La mujer levantó la mirada airadamente como si fuese a decir algo. Luego se relajó y sacudió la cabeza de un lado a otro. Neville sintió un repentino impulso de simpatía. Parecía tan desamparada, con las manos reposando sobre el regazo, ignorando el vestido roto. Neville observó la ligera curva del pecho. Era una mujer muy delgada, nada que ver con la que había soñado en ocasiones. No importa, se dijo a sí mismo, eso ya no tiene la menor importancia.

Neville se sentó en una silla, contemplándola. La mujer miraba al suelo.

—Escuche —dijo Neville—. Hay indicios de que está infectada.
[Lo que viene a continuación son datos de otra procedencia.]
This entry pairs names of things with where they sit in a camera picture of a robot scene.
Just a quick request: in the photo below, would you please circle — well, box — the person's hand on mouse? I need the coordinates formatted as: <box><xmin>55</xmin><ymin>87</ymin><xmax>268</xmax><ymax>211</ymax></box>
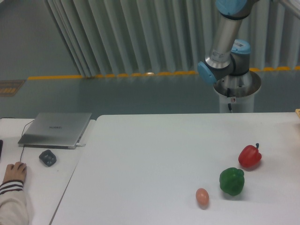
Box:
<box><xmin>3</xmin><ymin>162</ymin><xmax>27</xmax><ymax>183</ymax></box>

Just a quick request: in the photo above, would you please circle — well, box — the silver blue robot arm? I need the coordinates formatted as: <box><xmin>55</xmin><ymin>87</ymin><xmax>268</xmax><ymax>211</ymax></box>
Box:
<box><xmin>197</xmin><ymin>0</ymin><xmax>257</xmax><ymax>84</ymax></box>

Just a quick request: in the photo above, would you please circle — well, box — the striped white sleeve forearm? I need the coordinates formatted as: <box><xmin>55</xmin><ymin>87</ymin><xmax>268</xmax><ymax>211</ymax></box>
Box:
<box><xmin>0</xmin><ymin>180</ymin><xmax>29</xmax><ymax>225</ymax></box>

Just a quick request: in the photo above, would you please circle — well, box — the dark grey plastic holder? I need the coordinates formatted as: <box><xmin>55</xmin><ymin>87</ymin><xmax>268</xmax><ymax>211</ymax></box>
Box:
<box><xmin>39</xmin><ymin>150</ymin><xmax>57</xmax><ymax>167</ymax></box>

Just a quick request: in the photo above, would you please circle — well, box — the black keyboard edge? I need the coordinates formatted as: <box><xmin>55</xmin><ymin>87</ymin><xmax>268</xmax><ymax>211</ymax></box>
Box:
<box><xmin>0</xmin><ymin>140</ymin><xmax>3</xmax><ymax>160</ymax></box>

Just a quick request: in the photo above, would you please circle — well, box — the silver closed laptop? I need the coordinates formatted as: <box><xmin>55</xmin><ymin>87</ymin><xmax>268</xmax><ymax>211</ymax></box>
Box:
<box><xmin>18</xmin><ymin>112</ymin><xmax>92</xmax><ymax>149</ymax></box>

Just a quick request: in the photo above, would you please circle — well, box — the white pleated curtain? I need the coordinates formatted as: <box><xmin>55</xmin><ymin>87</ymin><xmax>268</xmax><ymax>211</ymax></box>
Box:
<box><xmin>48</xmin><ymin>0</ymin><xmax>300</xmax><ymax>77</ymax></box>

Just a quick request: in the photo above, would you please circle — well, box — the brown egg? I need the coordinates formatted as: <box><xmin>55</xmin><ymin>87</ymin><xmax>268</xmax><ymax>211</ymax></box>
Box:
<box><xmin>195</xmin><ymin>188</ymin><xmax>209</xmax><ymax>206</ymax></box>

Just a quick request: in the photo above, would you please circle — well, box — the green bell pepper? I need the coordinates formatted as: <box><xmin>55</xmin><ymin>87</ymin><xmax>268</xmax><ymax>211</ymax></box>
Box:
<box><xmin>219</xmin><ymin>167</ymin><xmax>245</xmax><ymax>196</ymax></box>

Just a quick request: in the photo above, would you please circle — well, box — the red bell pepper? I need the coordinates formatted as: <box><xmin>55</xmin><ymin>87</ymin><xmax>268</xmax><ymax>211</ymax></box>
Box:
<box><xmin>238</xmin><ymin>143</ymin><xmax>262</xmax><ymax>168</ymax></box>

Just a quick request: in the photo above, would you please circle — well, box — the black mouse cable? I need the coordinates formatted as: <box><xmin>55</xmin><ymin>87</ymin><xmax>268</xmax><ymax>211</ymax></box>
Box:
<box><xmin>20</xmin><ymin>118</ymin><xmax>35</xmax><ymax>163</ymax></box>

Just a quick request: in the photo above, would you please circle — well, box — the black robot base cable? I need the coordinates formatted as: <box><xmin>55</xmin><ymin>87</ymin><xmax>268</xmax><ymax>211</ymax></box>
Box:
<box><xmin>226</xmin><ymin>88</ymin><xmax>233</xmax><ymax>113</ymax></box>

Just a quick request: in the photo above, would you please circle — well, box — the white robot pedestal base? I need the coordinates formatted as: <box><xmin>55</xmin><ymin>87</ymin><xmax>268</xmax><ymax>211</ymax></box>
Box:
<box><xmin>213</xmin><ymin>71</ymin><xmax>262</xmax><ymax>113</ymax></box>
Concretamente por su reacción ante el ajo.

La mujer siguió en silencio.

—¿No tiene nada que argumentar? —insistió Neville.

La mujer alzó los ojos.

—Usted cree que soy uno de ellos —dijo.

—Puede ser.

—¿Y qué opina de esto? —preguntó la mujer mostrando la cruz.

—No significa nada —dijo Neville.

—Estoy despierta. No estoy en coma.

Neville no replicó. Era algo que no podía saber con certeza y no aliviaba sus dudas.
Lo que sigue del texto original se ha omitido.